### WORK ITEM:
A single number is required: the count of lines in the records below that contain the word "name".

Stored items
== Segment start ==

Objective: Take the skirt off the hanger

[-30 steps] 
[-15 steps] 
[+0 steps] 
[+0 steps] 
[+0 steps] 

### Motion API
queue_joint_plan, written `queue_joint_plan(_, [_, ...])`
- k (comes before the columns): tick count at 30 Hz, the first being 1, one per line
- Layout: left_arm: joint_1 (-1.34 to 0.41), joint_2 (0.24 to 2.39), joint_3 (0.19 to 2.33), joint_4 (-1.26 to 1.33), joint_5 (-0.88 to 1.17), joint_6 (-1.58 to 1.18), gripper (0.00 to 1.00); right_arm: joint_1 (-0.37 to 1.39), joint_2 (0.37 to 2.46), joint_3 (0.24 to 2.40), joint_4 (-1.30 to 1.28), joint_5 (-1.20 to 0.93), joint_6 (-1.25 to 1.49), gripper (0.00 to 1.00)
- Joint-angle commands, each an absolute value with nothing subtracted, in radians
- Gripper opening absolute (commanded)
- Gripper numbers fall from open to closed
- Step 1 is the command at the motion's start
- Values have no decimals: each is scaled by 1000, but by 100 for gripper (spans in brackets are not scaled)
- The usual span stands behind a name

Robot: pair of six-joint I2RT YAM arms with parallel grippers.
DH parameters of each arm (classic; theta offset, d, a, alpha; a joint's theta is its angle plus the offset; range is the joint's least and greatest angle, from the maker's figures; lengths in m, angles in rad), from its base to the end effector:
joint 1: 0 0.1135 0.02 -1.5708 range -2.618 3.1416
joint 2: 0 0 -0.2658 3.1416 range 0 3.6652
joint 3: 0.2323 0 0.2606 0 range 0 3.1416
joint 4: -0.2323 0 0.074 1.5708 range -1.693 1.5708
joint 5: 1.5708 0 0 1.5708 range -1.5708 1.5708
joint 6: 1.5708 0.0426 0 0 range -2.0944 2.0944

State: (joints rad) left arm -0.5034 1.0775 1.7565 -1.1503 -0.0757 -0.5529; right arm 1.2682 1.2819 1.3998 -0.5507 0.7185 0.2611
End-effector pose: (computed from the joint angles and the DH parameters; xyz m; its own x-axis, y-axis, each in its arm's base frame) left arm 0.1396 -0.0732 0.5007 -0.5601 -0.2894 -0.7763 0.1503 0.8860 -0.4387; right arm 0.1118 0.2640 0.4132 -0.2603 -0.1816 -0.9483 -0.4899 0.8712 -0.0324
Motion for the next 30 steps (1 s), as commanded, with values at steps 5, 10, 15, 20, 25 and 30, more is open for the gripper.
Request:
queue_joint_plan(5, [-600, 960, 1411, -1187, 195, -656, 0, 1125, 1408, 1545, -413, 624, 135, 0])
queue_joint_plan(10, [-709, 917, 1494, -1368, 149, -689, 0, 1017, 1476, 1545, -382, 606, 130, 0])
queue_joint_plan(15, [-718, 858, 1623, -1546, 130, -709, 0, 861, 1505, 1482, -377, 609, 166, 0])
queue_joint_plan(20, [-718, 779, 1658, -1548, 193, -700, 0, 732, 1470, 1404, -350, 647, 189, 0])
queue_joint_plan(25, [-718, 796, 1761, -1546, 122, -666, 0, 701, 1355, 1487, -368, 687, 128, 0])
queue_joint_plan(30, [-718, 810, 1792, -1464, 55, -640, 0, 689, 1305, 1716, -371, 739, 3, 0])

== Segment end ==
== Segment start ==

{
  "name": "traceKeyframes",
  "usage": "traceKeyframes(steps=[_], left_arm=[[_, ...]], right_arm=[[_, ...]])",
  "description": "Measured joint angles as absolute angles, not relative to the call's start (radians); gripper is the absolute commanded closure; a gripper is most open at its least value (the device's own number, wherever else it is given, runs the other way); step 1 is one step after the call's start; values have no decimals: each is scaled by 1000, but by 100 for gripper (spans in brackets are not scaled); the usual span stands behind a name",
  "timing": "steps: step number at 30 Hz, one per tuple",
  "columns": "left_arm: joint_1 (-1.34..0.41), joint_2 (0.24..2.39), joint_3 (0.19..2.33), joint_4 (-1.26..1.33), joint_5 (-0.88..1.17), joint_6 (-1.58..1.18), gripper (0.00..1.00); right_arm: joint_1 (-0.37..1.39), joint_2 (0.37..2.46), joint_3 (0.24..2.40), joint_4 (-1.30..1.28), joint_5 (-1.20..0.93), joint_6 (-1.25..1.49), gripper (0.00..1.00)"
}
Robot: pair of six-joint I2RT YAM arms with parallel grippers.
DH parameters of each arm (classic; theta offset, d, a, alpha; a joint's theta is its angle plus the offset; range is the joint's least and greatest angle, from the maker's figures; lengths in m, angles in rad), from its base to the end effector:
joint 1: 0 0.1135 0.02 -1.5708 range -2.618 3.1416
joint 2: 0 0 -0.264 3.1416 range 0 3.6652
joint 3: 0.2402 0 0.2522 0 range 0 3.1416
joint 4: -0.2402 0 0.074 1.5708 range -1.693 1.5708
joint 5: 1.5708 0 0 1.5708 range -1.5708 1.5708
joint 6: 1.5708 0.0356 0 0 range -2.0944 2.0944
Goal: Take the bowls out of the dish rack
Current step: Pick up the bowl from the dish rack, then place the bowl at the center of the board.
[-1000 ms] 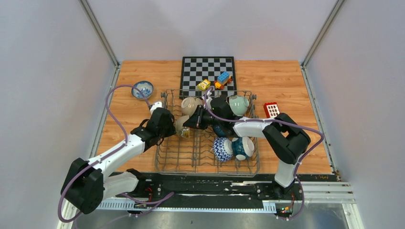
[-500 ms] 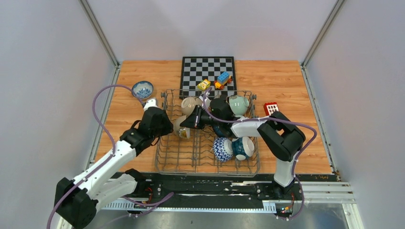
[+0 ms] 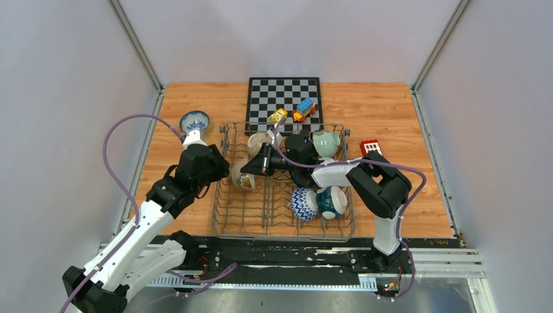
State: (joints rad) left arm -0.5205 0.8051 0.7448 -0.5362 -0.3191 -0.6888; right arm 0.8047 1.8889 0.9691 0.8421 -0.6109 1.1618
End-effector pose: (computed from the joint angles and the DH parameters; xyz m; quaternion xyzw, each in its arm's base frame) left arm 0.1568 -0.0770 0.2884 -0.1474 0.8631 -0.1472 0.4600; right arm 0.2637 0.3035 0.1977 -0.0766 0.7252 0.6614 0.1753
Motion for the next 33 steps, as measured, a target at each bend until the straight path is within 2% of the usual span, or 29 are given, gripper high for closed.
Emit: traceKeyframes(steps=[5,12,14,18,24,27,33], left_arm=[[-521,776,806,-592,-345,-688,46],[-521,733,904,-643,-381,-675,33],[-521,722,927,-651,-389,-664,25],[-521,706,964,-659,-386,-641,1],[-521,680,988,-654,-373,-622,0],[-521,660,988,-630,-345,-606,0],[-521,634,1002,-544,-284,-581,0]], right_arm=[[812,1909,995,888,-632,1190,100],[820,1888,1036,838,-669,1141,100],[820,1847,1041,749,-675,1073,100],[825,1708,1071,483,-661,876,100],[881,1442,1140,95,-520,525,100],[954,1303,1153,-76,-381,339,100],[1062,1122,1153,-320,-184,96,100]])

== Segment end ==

### WRITTEN SOLUTION:
3